Proof or counterproof for $\forall x (x = f(y)) \implies \forall y (y = f(x))$

Question

I was wondering about the following fact:

$\forall x (x = f(y)) \implies \forall y (y = f(x))$

I think this is not true, but I can't find a counterexample but not I can prove it is wrong. Any ideas?

Answer 1

As indicated by the previous answer, we cannot find a counter-example because the formula is valid.

We can prove it with Natural Deduction [Note : in order to avoid mistakes, I'll use parameters : $a,b,\ldots$ as free variables.] :

1) $∀z \ (z=f(a))$ --- premise

2) $\exists z \ \lnot (z=f(b))$ --- assumed [a]

3) $\lnot (c=f(b))$ --- assumed [b] by $\exists$-elim, from 2)

4) $a=f(a)$ --- from 1) by $\forall$-elim

5) $b=f(a)$ --- from 1) by $\forall$-elim

6) $c=f(a)$ --- from 1) by $\forall$-elim

7) $a=b$ --- from 4) and 5) by the rules : $(=\text{symmetric})$ and $(=\text{transitive})$ [see : Ian Chiswell & Wilfrid Hodges, Mathematical Logic (2007), page 123]

8) $f(a)=f(b)$ --- from 7) by the rule : $(= \text{term})$ [$s=t \vdash r[s/x] = r[t/x]$; see : Ian Chiswell & Wilfrid Hodges, Mathematical Logic (2007), page 124]

9) $c=f(b)$ --- from 6) and 8) by $(=\text{transitive})$

10) $\bot$ --- from 3) and 9)

11) $\bot$ --- from 2), 3) and 10) by $\exists$-elim, discharging [b]

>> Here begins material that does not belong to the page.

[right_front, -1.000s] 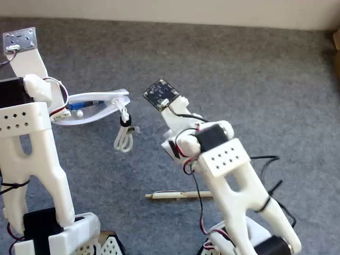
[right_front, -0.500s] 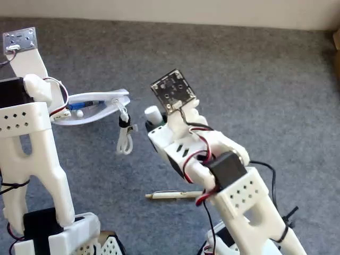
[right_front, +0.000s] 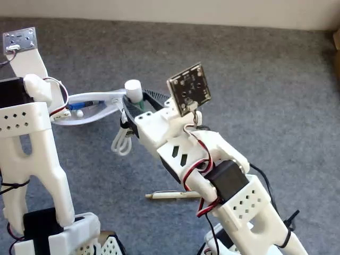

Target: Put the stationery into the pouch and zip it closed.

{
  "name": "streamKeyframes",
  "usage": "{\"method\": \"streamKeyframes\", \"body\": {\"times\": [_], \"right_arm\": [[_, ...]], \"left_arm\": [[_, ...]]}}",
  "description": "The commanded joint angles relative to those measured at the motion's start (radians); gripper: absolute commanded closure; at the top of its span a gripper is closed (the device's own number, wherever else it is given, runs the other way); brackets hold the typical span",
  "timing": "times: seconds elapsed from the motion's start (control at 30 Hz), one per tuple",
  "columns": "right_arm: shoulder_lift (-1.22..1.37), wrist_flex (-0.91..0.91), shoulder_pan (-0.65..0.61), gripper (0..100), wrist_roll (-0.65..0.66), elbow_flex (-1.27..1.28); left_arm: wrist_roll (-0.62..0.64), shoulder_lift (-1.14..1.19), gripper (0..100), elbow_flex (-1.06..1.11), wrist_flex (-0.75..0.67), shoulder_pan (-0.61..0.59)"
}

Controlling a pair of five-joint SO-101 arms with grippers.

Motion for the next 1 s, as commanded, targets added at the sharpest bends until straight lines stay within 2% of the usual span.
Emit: {"method": "streamKeyframes", "body": {"times": [0.0, 0.2, 0.37, 0.5, 0.67, 0.97], "right_arm": [[-0.028, -0.182, -0.031, 99.5, -0.014, 0.047], [-0.028, -0.585, -0.097, 99.5, 0.003, 0.260], [-0.027, -0.835, -0.137, 99.5, 0.097, 0.367], [0.002, -0.938, -0.179, 99.5, 0.137, 0.389], [0.173, -1.063, -0.177, 99.5, 0.186, 0.386], [0.443, -1.353, -0.177, 99.5, 0.373, 0.386]], "left_arm": [[0.009, 0.001, 100, 0.004, -0.017, -0.010], [0.009, 0.002, 100, 0.004, -0.017, -0.010], [0.009, 0.002, 100, 0.004, -0.020, -0.008], [0.009, 0.002, 100, 0.005, -0.029, -0.007], [0.009, 0.002, 100, 0.005, -0.028, -0.008], [0.009, 0.002, 100, 0.005, -0.028, -0.010]]}}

12) $\lnot \exists z \ \lnot (z=f(b))$ --- from 2) and 11) by $\lnot$-intro, discharging [a].

Thus, with the equivalence between $\forall$ and $\lnot \exists \lnot$ and $\to$-intro, we can conclude with :

$\vdash ∀z \ (z=f(a)) \to ∀z \ (z=f(b))$.

Answer 2

$\forall x(x=f(y))\to \forall y(y=f(x))$ is vacuously true.

Perhaps it will be clearer if we alpha replace the bound tokens for both quantifiers

$\forall z(z=f(y))\to \forall z(z=f(x))$

$\forall z(z=f(y))$ is a fallacy, (its false for any entity $y$ and and function $f$) so the implication is vacuously true.